One last point before I close: How does the AS versus PSZ standoff look today? The latter have shifted from Piketty-Saez approach of starting from taxable income and moving up (effectively critiqued by AS in various respects) to an approach of starting with a measure of national income and allocating it down.
AS find that the top 1% have a national income share of 10.2%, whereas PSZ come out at 15.7%. This is still a sizeable different – albeit, not necessarily large enough to motivate fundamentally different bottom line viewpoints about whether we have a problem from rising high-end inequality.
PSZ report that their finding 5.5% more of national income concentrated at the top arises as follows:
1) 1% comes from PSZ’s including retirement savings as it accrues, rather than when it is later spent. As noted above, there is clearly some merit to this position (although its upside of more properly measuring the income of workers who save comes with a downside of overestimating the poverty of retirees who have saved).
2) 0.4% comes from assuming that deficits will be funded half through tax increases and half through spending cuts, rather than all through tax increases as AS assume. I find the PSZ scenario more plausible, although either alternative raises the question of how we should think about the current distributional implications of future policy changes that have not been adopted yet and that remain deeply unpredictable.
3) 0.2% comes from differences in how they treat married couples. This is a very interesting and intricate subject – we spent a lot of time on it at yesterday’s AM and PM colloquium sessions, but I lack the time and space to cover it properly here.
4) 0.3% comes from only AS’s removing young and dependent filers from the lists, on the view that their low income measures may be wholly uninformative if, say, they are living with affluent parents.

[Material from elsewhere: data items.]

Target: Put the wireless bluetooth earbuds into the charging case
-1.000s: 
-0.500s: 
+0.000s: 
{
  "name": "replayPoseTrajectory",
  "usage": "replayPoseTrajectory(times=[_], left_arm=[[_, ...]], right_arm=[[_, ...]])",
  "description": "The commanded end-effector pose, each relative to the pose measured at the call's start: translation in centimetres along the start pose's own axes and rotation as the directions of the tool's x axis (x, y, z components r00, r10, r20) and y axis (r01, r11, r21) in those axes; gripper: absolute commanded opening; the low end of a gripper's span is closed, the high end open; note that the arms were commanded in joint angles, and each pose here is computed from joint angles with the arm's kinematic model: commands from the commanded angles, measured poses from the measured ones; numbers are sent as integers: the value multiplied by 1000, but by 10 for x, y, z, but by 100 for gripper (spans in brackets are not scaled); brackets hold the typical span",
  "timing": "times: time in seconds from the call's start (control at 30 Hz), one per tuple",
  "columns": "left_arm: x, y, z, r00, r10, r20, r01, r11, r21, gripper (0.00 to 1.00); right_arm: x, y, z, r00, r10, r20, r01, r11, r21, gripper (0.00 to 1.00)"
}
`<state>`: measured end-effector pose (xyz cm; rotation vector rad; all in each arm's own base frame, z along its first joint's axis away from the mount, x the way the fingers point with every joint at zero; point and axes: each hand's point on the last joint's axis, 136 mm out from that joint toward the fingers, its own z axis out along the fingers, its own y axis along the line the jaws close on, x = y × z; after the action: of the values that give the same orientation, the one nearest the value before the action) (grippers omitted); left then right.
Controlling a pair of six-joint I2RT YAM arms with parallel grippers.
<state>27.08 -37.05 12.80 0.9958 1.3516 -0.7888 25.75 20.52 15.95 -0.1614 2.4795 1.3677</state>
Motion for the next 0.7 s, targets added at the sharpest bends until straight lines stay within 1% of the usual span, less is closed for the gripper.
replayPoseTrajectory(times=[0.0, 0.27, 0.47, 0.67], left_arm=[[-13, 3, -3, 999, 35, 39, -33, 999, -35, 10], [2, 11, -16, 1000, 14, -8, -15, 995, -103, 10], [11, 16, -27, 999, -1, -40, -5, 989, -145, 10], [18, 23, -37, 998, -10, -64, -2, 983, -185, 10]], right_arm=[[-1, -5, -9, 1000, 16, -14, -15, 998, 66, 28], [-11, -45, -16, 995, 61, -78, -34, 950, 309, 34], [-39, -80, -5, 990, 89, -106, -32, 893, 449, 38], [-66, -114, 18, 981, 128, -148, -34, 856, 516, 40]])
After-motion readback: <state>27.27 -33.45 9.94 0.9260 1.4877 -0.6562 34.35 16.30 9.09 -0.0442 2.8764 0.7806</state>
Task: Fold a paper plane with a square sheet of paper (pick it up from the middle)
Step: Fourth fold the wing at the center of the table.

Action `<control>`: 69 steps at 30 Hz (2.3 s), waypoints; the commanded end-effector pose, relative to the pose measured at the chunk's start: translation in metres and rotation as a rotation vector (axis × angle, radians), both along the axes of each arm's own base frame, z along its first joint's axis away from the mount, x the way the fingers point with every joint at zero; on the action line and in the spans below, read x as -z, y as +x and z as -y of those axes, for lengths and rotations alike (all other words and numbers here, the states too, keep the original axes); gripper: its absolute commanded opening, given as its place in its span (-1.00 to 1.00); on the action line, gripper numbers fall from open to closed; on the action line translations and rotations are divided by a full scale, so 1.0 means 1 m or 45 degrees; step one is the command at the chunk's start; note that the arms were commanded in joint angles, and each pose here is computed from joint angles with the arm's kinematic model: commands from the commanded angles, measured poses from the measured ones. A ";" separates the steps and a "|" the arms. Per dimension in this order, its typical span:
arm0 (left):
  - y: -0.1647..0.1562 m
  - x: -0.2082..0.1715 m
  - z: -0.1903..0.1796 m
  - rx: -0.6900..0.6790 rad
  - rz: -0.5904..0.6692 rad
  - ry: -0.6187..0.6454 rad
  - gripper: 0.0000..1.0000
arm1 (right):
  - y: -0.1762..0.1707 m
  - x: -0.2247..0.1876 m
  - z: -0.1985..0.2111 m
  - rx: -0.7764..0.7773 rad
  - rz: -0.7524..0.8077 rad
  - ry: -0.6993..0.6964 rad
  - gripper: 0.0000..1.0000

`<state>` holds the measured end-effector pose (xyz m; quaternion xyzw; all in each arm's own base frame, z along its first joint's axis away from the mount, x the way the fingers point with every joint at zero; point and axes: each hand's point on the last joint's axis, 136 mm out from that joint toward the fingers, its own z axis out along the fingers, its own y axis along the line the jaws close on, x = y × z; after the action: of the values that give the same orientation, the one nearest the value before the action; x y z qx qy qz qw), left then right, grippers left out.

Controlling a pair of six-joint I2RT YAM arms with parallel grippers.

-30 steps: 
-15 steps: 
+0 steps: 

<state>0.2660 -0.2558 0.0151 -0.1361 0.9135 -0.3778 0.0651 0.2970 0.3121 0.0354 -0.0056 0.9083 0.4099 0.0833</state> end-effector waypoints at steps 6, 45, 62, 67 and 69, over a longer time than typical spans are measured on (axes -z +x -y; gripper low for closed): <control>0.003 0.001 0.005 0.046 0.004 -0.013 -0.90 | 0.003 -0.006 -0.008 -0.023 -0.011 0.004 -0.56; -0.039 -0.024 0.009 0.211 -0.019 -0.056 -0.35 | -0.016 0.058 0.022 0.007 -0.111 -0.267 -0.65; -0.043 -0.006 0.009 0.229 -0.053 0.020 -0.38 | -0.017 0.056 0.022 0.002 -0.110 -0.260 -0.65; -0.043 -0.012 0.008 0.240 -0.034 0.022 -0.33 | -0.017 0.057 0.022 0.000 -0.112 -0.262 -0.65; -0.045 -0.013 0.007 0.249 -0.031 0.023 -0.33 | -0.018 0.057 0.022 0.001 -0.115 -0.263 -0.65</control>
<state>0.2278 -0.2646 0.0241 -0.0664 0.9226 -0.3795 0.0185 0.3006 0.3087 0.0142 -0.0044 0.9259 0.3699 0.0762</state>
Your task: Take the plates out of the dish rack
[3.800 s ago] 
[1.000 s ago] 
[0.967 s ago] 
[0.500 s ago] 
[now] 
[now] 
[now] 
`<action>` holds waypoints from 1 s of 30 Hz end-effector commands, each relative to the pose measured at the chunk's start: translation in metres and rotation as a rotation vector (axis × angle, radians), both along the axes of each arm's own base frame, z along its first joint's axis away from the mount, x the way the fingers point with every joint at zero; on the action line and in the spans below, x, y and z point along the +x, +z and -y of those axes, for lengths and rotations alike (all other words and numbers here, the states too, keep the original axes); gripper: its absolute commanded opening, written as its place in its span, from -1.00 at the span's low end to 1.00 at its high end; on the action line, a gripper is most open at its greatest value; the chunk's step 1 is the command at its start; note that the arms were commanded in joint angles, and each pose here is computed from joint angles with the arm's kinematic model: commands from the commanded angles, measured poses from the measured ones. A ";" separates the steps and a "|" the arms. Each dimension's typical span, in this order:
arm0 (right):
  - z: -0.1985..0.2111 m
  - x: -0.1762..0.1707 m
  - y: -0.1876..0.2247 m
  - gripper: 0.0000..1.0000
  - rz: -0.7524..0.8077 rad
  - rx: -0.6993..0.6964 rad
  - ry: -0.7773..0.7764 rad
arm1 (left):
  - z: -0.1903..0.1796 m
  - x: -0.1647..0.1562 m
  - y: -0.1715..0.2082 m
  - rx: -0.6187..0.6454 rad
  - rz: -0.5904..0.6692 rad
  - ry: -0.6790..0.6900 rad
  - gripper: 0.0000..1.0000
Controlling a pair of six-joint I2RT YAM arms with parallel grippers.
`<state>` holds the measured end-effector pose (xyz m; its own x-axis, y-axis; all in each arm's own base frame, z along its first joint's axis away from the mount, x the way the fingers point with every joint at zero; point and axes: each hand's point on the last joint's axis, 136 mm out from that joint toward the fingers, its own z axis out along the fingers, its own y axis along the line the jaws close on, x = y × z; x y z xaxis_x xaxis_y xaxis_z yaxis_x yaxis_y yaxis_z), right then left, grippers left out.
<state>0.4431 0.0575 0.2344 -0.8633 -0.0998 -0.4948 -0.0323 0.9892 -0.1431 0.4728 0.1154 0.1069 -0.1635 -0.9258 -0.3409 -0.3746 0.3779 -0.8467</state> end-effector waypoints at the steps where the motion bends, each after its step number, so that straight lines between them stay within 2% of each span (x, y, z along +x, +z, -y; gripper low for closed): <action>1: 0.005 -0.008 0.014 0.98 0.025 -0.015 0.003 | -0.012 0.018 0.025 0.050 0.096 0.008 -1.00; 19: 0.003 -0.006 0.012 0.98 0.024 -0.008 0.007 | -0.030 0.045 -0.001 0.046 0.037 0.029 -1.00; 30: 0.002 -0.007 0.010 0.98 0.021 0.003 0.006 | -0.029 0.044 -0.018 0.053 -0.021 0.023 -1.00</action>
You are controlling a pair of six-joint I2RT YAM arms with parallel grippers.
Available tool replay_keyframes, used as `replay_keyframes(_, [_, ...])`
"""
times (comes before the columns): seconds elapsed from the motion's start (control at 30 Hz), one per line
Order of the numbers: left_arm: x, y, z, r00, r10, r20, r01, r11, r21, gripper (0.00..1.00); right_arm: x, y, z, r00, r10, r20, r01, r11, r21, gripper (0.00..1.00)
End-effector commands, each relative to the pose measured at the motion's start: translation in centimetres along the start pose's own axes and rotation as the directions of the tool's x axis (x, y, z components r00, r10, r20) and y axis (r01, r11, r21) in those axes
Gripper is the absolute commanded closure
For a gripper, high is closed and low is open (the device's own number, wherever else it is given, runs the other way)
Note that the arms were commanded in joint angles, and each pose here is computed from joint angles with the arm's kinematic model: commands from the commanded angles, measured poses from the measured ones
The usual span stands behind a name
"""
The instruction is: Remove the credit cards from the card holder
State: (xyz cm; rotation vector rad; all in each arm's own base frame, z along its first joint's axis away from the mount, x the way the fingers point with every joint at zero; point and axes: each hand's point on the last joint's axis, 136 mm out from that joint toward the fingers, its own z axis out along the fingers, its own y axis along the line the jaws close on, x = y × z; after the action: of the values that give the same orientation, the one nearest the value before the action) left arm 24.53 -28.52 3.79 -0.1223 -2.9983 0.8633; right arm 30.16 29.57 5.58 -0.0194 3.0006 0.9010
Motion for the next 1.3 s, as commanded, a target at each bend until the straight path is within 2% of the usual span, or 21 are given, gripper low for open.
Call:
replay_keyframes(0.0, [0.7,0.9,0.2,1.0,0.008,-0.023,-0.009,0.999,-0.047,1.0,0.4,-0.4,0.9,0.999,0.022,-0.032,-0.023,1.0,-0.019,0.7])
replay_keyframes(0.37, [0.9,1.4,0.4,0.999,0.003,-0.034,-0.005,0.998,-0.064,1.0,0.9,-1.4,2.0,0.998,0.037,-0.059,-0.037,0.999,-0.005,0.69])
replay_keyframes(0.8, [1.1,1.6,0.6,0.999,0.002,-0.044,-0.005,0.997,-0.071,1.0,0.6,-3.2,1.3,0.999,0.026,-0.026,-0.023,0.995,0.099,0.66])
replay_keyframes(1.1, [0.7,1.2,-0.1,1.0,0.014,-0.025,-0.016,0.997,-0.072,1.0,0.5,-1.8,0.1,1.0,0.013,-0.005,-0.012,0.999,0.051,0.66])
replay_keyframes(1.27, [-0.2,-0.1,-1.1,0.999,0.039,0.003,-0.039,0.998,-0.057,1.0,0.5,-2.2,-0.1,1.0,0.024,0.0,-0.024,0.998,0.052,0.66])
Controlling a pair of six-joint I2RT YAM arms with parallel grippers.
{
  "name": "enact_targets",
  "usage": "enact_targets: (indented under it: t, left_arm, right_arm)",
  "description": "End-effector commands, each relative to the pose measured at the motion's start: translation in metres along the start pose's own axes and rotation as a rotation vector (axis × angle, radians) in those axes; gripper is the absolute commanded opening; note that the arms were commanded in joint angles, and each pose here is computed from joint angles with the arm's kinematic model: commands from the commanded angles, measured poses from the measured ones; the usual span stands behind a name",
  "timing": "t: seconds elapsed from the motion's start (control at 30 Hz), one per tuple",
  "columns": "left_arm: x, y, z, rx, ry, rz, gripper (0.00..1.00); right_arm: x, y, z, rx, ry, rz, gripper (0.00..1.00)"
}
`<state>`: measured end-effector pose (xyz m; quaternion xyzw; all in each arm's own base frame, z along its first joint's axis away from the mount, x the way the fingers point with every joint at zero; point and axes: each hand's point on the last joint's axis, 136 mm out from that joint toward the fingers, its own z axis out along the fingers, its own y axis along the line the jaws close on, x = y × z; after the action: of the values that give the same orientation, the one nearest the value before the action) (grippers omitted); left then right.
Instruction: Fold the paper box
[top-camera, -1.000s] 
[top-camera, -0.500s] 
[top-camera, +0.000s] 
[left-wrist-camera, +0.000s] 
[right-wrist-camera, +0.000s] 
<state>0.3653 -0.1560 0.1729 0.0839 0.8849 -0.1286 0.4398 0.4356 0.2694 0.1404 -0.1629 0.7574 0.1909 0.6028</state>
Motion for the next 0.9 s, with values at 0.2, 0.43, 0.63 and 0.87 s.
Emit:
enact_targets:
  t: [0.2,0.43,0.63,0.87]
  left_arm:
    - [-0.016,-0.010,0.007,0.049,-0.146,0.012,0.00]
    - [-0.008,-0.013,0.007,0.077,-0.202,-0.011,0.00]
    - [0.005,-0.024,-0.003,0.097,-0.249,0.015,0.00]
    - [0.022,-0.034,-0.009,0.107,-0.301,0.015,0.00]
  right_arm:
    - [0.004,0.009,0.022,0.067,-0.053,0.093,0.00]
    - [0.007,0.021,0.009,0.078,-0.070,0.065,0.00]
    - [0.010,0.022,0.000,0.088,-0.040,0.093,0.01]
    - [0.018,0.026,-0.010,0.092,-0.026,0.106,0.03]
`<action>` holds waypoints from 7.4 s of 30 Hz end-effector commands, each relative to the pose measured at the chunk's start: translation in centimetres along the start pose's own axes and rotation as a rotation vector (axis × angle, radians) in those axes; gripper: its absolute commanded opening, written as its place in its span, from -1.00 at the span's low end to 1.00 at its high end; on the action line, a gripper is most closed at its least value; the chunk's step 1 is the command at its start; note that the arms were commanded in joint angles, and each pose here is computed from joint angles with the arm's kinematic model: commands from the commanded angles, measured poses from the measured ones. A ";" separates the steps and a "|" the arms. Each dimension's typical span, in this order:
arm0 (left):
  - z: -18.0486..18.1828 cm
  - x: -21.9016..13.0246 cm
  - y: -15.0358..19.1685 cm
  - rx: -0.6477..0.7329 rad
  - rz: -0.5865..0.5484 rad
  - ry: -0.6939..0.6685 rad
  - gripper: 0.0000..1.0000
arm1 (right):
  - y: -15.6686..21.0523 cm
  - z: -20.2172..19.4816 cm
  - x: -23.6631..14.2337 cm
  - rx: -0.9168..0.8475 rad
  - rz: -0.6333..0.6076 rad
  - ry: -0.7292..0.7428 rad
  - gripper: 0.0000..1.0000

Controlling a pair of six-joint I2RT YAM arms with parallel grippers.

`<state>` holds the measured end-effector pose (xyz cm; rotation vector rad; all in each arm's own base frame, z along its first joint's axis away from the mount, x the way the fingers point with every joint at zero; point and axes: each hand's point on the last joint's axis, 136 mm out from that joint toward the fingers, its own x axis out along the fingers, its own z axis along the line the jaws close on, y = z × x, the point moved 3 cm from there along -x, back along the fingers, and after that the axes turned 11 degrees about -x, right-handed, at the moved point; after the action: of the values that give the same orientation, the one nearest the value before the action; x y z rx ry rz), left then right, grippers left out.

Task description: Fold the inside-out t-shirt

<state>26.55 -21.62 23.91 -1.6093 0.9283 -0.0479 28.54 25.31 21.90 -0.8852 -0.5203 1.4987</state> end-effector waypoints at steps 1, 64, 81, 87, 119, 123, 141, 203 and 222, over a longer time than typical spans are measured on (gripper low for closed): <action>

5) 2.6% comes from PSZ’s treating unreported income as concentrated at the top, whereas AS allocate it ratably to reported income. I see a number of strong reasons (although, again, no time or room to run through them here) for leaning heavily towards PSZ on this issue.
6) 1% comes from other methodological and data source differences between AS and PSZ.
Suppose one were to run a totally back-of-the-envelope scoresheet on this. For example, say we gave PSZ half of #1, all of #2, half of #3, none of #4, and all of #5. Then, even if we gave them none of #6, we would still have raised the AS estimate of a top 1% income share of 10.2% by 3.6%, to 13.8% – almost two-thirds of the total difference. Plus, I’ve suggested that some of the reasons why the top 1% income share isn’t higher – e.g., because people at the bottom do at least get some medical treatment that is not only costly but also valuable – might not matter so much for Reasons 2-7, even if quite relevant to Reason 1.
I think this plausibly puts us in a scenario where concern about high-end income inequality that we believe to be both high and rising is by no means rebutted or shown to be an “illusion” by AS’s nonetheless valuable and admirable contribution to the debate.